[DATA TO PROCESS Boundary: Start]
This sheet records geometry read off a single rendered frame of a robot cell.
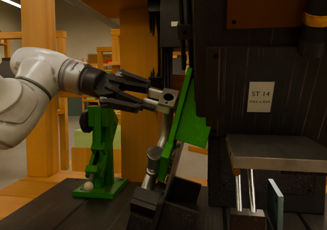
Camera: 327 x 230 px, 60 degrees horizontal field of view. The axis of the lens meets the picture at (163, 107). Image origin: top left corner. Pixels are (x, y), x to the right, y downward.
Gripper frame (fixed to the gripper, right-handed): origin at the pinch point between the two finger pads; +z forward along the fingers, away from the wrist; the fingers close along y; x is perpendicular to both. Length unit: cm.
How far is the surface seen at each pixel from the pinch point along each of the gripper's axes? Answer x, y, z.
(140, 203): 8.1, -23.6, 3.8
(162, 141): 10.0, -5.2, 3.0
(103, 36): 635, 747, -448
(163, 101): -2.5, -1.8, 1.4
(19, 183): 45, -19, -45
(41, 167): 47, -10, -43
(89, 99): 755, 528, -413
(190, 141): -2.7, -10.7, 10.6
[DATA TO PROCESS Boundary: End]
▶ [YOUR ASSIGNMENT]: Only the lines from the one containing "Camera: 327 x" through the last line of the material belong in your answer; output them exactly.

▶ [COMPLETED TASK]:
Camera: 327 x 230 px, 60 degrees horizontal field of view. The axis of the lens meets the picture at (163, 107). Image origin: top left corner. Pixels are (x, y), x to the right, y downward.
Gripper frame (fixed to the gripper, right-handed): origin at the pinch point between the two finger pads; +z forward along the fingers, away from the wrist; the fingers close along y; x is perpendicular to both. Length unit: cm.
How far is the surface seen at each pixel from the pinch point along each of the gripper's axes? Answer x, y, z.
(140, 203): 8.1, -23.6, 3.8
(162, 141): 10.0, -5.2, 3.0
(103, 36): 635, 747, -448
(163, 101): -2.5, -1.8, 1.4
(19, 183): 45, -19, -45
(41, 167): 47, -10, -43
(89, 99): 755, 528, -413
(190, 141): -2.7, -10.7, 10.6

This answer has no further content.